O que dava lugar a uma enorme canseira, com mais sol, calor, perda de lugar na fila e tudo o mais. Até que a Aninhas providencialmente se recordou e socorreu da minha qualidade de handicapé, com direito a entrada especial (gratuita, inclusivé para um acompanhante), à frente dos demais visitantes (se não fosse assim ainda hoje estávamos à espera de entrar), acompanhado por uma funcionária de crachat e bem fardada, subida em elevador reservado a altas individualidades.
Mas... sentado em carrinho de rodas, como sempre diligente e amorosamente empurrado pela Aninhas, sendo-nos lícito andar, se necessário, em contra-mão!!! Acabou por ser para mim e todos, uma verdadeira mordomia, sem mais necessidade de subir e descer escadas, e permitiu-me tirar de novo umas excelentes imagens em vídeo.
Foi-me todavia aconselhado a não sair do carrinho.

Creio que foi nesta visita que o Manel, aquele conhecido burguês empedernido e muito convencional, ficou chocado com o luxo e ostentação do palácio do Rei-Sol, e veio para o calor do ar livre comer uma bucha, enquanto mais tradicionalmente fomos ao bar, também quente, mas menos quente.
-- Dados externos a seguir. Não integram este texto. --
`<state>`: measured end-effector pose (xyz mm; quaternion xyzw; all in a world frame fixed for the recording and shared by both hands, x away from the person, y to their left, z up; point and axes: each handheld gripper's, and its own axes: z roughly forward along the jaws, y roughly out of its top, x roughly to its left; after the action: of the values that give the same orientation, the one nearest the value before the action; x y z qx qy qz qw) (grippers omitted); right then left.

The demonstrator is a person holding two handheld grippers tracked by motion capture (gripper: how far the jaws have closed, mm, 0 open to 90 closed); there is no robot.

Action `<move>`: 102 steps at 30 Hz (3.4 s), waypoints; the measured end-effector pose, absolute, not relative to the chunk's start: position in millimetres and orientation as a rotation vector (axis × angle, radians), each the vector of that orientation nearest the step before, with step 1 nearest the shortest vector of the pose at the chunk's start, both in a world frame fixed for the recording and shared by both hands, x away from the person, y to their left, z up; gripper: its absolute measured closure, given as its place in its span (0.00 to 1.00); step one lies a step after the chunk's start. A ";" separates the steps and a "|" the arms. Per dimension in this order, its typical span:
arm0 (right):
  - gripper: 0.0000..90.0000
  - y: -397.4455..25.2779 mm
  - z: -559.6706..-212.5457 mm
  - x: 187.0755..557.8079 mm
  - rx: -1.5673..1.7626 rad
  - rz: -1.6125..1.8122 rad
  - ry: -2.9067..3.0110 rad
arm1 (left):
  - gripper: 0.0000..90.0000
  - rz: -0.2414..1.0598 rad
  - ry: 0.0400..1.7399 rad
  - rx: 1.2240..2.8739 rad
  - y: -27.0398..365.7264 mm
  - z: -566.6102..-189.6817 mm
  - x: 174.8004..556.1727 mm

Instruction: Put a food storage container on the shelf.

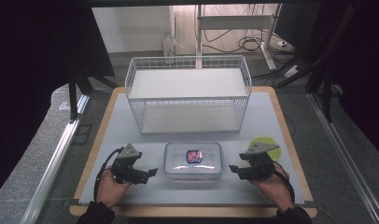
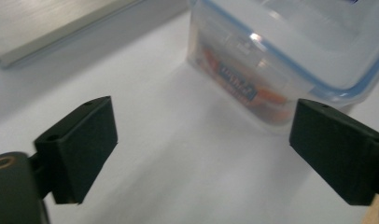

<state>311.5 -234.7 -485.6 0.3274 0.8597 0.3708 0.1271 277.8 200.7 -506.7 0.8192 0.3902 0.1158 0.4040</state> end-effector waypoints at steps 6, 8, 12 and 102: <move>0.21 -228.9 -483.5 311.4 0.901 1.139 2.522 | 0.04 0.258 0.937 2.066 196.9 -499.4 280.6; 0.16 -226.6 -482.8 311.7 0.899 1.160 2.535 | 0.04 0.242 0.917 2.072 193.4 -495.4 282.3; 0.08 -219.2 -481.5 313.0 0.889 1.212 2.574 | 0.03 0.167 0.871 2.099 183.3 -491.6 289.6; 0.59 -206.1 -453.3 311.5 1.113 1.483 2.546 | 0.60 -0.054 0.921 1.805 185.8 -477.6 290.8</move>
<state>311.5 -206.1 -453.3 0.3534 0.8083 0.4708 -0.0039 290.8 185.8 -477.6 0.7558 0.3855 -0.0228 0.5288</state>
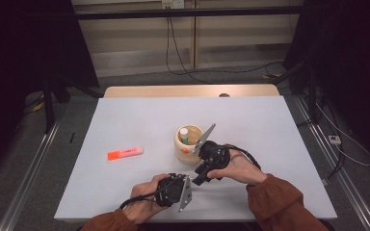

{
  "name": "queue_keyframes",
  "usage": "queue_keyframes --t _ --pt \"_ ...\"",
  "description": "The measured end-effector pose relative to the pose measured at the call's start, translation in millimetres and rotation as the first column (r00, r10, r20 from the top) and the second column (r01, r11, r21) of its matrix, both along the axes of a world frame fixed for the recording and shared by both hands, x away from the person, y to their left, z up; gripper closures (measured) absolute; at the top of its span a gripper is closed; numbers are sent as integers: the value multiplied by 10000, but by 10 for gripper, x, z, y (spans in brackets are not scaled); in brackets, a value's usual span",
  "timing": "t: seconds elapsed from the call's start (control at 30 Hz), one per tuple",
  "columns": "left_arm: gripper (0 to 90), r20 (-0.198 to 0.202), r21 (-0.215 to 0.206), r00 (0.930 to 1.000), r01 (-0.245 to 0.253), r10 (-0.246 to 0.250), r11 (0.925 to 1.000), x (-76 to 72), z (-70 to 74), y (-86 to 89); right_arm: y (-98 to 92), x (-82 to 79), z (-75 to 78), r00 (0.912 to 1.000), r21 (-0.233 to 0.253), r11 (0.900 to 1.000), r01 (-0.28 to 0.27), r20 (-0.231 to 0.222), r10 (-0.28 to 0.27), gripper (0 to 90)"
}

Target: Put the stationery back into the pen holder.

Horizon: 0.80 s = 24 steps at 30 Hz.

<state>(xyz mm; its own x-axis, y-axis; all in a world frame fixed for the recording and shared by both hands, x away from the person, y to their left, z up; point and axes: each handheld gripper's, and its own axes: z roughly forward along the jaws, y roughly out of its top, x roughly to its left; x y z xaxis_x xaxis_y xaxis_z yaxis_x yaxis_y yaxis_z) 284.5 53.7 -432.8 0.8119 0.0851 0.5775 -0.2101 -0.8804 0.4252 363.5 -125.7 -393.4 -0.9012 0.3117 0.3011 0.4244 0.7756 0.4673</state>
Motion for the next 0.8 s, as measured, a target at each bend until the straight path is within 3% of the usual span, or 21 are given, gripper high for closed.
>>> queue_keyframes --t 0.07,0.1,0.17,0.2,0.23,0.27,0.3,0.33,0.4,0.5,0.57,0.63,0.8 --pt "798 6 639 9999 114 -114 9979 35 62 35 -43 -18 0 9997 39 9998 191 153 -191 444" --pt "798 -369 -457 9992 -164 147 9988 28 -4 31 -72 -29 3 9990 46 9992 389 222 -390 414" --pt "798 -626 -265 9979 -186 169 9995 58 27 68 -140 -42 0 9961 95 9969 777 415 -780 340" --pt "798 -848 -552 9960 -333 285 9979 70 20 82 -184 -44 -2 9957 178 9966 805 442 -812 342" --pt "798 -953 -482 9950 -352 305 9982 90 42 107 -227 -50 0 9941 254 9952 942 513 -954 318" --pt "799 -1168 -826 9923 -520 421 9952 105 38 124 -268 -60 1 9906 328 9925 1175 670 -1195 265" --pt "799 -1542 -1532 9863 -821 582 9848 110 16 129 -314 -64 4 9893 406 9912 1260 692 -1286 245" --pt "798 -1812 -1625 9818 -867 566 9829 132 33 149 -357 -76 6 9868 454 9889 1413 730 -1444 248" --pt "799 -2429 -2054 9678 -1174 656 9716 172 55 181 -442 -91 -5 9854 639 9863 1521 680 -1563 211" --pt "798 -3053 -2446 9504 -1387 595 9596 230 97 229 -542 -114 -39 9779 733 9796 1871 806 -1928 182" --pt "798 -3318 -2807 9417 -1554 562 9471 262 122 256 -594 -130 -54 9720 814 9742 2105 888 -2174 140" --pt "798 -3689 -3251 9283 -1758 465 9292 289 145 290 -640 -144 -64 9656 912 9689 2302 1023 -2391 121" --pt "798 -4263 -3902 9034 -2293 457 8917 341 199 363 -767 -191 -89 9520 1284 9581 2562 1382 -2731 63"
A propósito de Versalhes, a Paula contou-me um dia destes, um pequeno episódio, ocorrido quando lá foi com a Raquel e que pela graça que tem, vou registá-lo gostosamente nestas notas familiares. Fomos a Versalhes de comboio. Mais uma vez peguei-me com a Raquel. Achava um desperdício irmos gastar um dinheirão para alugar bicicletes para passear nos jardins. E logo eu que ando sempre cansada. A Raquel levou a melhor, lá me convenceu, mas para isso acabei por abdicar do consumismo num dos shoppings que tínhamos combinado visitar, porque depois deste passeio ficamos totalmente depenadas. Mas afinal valeu a pena. A Raquel por vezes também tem razão.
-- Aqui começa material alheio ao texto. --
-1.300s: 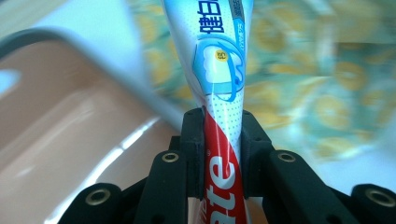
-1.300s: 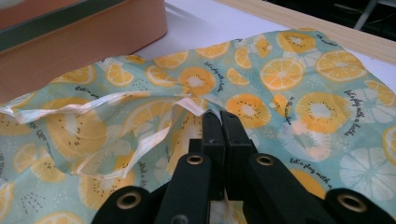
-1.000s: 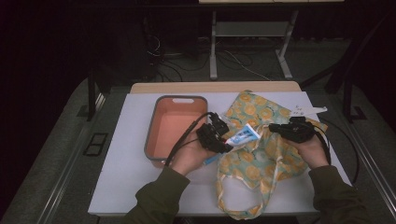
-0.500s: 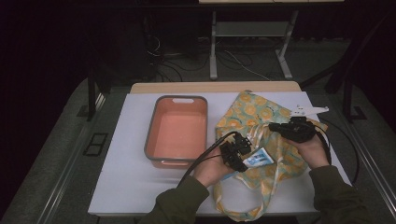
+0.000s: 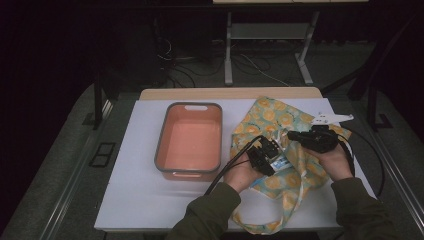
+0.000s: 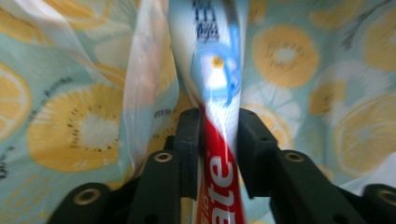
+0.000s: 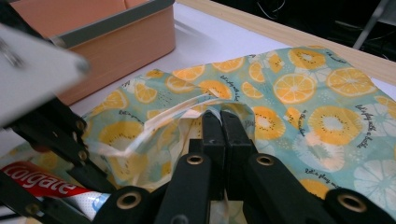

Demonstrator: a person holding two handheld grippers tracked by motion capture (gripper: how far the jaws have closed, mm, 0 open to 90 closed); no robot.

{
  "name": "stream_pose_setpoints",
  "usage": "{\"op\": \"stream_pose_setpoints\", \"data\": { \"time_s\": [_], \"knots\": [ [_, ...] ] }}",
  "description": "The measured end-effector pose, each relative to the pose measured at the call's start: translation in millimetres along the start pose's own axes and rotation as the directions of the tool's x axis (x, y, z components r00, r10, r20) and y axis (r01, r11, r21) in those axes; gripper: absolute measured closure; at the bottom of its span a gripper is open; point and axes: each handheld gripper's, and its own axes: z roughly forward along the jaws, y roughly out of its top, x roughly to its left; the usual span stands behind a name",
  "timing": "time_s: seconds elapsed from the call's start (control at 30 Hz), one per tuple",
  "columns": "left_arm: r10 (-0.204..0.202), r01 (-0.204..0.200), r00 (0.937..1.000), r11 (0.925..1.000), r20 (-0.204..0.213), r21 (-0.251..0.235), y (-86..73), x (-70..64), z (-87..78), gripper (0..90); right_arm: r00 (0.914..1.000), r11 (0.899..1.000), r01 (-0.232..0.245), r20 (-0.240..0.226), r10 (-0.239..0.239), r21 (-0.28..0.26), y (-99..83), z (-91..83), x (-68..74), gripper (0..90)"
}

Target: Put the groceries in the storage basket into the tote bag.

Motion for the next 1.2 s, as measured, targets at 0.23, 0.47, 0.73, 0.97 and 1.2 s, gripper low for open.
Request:
{"op": "stream_pose_setpoints", "data": {
  "time_s": [0.23, 0.47, 0.73, 0.97, 1.2],
  "knots": [
    [0.007, -0.007, 0.9999, 0.9999, 0.010, -0.011, -29.8, -3.2, -22.0, 54.6, 1.0000, 1.000, 0.003, 0.001, -0.003, -0.001, 0.2, -0.4, 0.5, 89.5],
    [0.012, -0.012, 0.9999, 0.9999, 0.008, 0.000, -43.1, -6.3, -13.7, 57.5, 0.9999, 1.000, 0.011, 0.001, -0.011, 0.003, 0.5, 1.2, 2.7, 89.5],
    [0.019, -0.020, 0.9991, 0.9993, -0.037, -0.031, -36.9, -7.9, -15.1, 74.4, 0.9999, 1.000, 0.014, -0.002, -0.014, 0.001, 0.7, 1.6, 3.4, 89.5],
    [-0.004, -0.002, 0.9964, 0.9976, -0.084, -0.069, -13.6, 4.7, -11.1, 77.3, 0.9998, 1.000, 0.019, -0.008, -0.019, -0.001, 1.8, 2.2, 5.6, 89.5],
    [-0.096, 0.076, 0.9832, 0.9889, -0.155, -0.127, 8.6, 15.9, 3.6, 77.3, 0.9997, 1.000, 0.019, -0.013, -0.019, -0.017, 3.0, -0.6, 5.3, 89.5]
  ]
}}
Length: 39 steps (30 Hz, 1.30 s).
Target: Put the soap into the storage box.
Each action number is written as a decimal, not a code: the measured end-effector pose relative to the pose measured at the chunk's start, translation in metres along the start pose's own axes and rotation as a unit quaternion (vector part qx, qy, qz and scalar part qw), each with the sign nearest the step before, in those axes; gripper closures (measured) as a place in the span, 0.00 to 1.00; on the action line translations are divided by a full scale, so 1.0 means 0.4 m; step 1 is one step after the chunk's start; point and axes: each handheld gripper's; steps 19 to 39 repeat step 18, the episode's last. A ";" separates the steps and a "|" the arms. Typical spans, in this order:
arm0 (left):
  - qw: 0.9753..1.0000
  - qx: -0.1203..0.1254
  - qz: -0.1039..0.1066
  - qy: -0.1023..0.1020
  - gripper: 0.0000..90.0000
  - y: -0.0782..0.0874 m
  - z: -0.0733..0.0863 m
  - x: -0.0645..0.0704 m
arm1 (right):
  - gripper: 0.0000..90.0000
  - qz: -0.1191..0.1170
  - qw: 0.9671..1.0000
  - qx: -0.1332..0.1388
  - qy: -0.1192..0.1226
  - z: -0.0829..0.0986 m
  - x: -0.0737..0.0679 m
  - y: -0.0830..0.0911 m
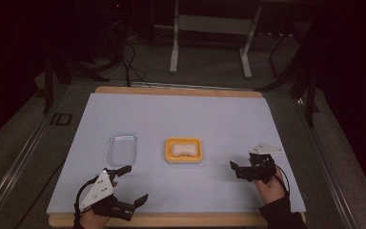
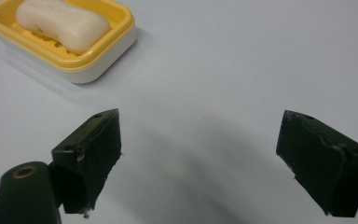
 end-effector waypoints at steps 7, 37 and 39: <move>1.000 -0.002 0.003 0.000 0.01 -0.003 0.000 0.001 | 0.15 -0.002 1.000 -0.001 0.002 0.006 0.001 -0.007; 1.000 -0.003 0.002 0.000 0.01 -0.003 0.000 0.001 | 0.15 -0.004 1.000 -0.002 0.002 0.007 0.005 -0.009; 1.000 -0.003 0.002 0.000 0.01 -0.003 0.000 0.001 | 0.15 -0.004 1.000 -0.002 0.002 0.007 0.005 -0.009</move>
Point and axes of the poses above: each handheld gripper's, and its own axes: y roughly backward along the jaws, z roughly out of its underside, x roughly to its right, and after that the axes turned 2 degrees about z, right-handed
O regresso da Clara e do Manel ao Porto também, merece ser referido aqui. Supunham eles que vinham, tal como na ida, na Air Luxor. Mas não foi isso que aconteceu. Vou dar a palavra ao Manel, quando me sentei no avião das LAM (linhas aéreas de Moçambique) e vi pela primeira vez as hospedeiras pretas (e eram todas) fiquei com dúvidas se chegaria a Portugal. Mas afinal depois até achei curioso ver no ecran as indicações de velocidade e altitude instantâneas, coisa que nunca tinha visto. No entanto fiquei convencido que o piloto devia ser Português( e branco).